Et Alex Teklak de conclure : "Avec Mbokani, ils sont restés coincés sur le fait qu'il puisse avoir des statistiques de course insuffisantes. Je pense que c'est une justification, mais il y a surtout le fait de savoir qui va gérer Mbokani. Parce qu'il faut savoir le gérer. Bölöni savait le gérer. D'Onofrio aussi. Il fait peur dans le vestiaire, c'est ça la vraie raison selon moi. Ils savent très bien qu'un joueur comme ça peut apporter beaucoup mais qu'il faut aussi lui accorder quelques privilèges et beaucoup d'attention. Et je pense que Vincent Kompany n'a pas envie de ça aujourd'hui.
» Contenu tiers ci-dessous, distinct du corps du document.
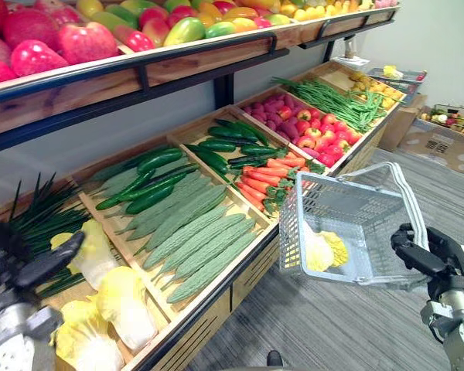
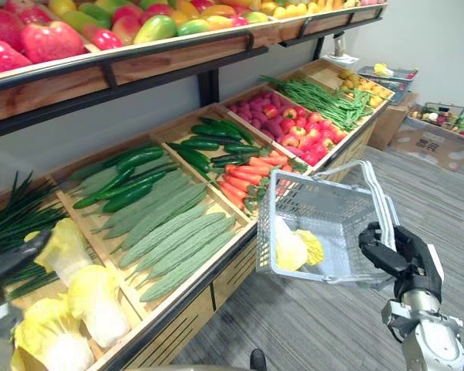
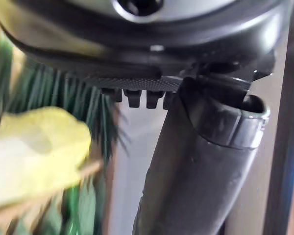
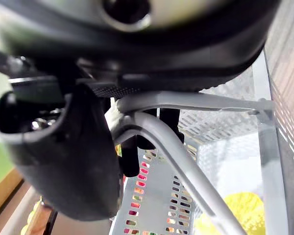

Il n'a pas envie de perdre son temps ou son énergie avec ce genre de choses. Et pourtant, c'est ce qui permet aussi en tant qu'entraîneur de grandir. Comme je l'ai déjà dit, je pense que Kompany est promis à un bel avenir, mais il va aussi devoir être confronté à ça dans sa carrière d'entraîneur et peut-être qu'il n'a pas envie de ça maintenant."